“So you really quit, like, said ‘fuck off, I quit,’ and came back to the quietest little town where you’ll be bored out of your mind within a month?”
Instantly stiffening, he gritted his jaw. “Like, I called from the hospital and said to pay me my fucking last check, I’ll send over my hospital bills, and I expect double the bonus for finishing the job while I was getting the shit beat of me, and they’ll never see me again.”
Trace stilled at his words. “Oh,” she murmured. Keeping at her work, she snipped the next knot and drew it out from his skin, then set it on the base of the lamp next to the other. “I guess I thought you worked in security.”
“I did, sort of.”
“Oh. What sort of security? I mean, I thought that meantbodyguard.”
“Sometimes. Depended on the job.”
“So, sometimes it meant—”
“Trace. Please. I can’t talk about most of it, and I don’t want to talk about any of it. Since you’re… helping, I thought you at least deserved to know that I’m home to stay, and that I came back even more messed up than when I left. But I’m not going anywhere. Ever again. I’m done with all that.”
She bit her lips together, holding back the flood behind her eyes, filling her sinuses until her head felt heavy. “I’m glad you came home,” she whispered, wishing she could believe him.
Fuck.Shouldn’thavesaidanything. But, as he’d said, she deserved to know some of it.
Her hand wavered as she lowered to the next stitch, but she didn’t stop.
“Trace. Please don’t say anything to your parents.”
“Okay,” she said softly.
“They won’t understand. I did some pretty awful things.”
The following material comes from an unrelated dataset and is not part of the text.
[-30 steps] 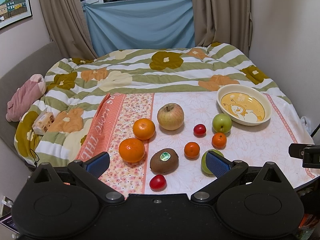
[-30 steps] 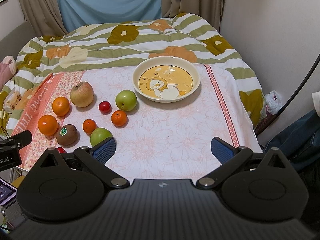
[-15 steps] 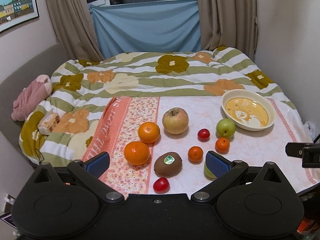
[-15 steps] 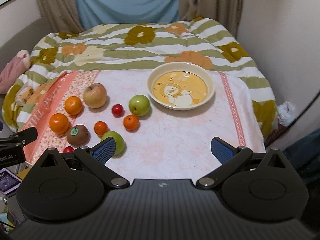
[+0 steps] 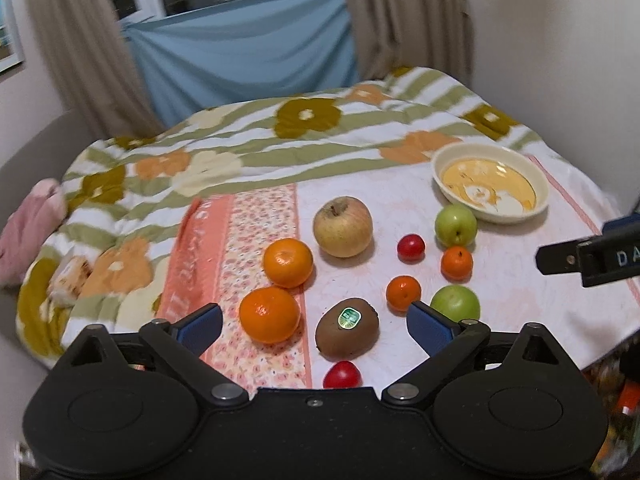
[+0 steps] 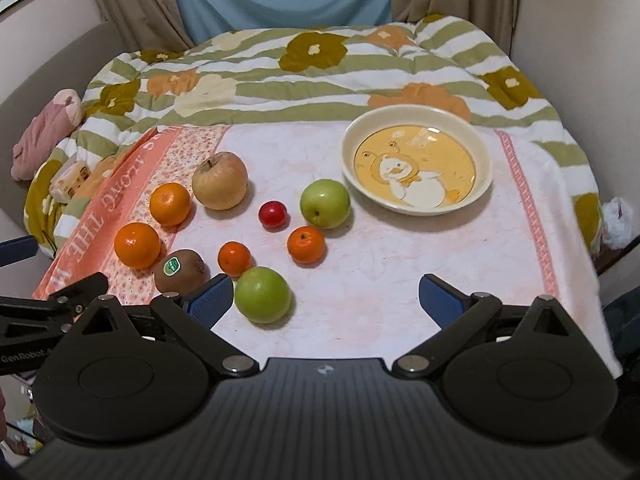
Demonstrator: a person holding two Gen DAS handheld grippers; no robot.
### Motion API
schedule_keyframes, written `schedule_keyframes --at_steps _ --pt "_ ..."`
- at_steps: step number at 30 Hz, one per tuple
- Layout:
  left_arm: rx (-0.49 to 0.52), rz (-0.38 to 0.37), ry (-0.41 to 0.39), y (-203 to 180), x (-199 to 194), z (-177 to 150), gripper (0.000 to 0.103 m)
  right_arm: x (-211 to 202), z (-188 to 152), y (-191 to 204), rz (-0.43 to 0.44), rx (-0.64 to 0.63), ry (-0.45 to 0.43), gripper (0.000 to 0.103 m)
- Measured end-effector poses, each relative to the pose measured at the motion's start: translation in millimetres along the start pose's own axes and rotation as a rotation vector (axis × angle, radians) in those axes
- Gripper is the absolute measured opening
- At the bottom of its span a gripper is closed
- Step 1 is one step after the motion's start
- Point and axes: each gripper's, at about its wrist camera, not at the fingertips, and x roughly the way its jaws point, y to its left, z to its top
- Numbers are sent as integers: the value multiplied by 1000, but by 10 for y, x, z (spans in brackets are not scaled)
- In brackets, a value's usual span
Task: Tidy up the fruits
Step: 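Grasp the kiwi with the left tool while the right tool grasps the green apple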
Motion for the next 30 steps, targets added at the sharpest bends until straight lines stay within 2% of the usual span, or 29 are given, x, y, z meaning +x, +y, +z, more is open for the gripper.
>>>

She didn’t need to respond. They both knew it. Ellen and Jeremy were about as salt of the earth as it gets, and he couldn’t bear to break their hearts again.
Under his ribs, his lungs ached, his heart fucking throbbed, just imagining what they’d say if they knew what he’d done with his life. That he knew how to survive torture because he knew how to dish it. There was a massive part of him that wanted to tell her all the awful things he’d done. That the shit his mom had done for drugs didn’t come close to what he’d done for money.
A voice echoed up the stairs, drawing nearer. “Trace? Are you ready?”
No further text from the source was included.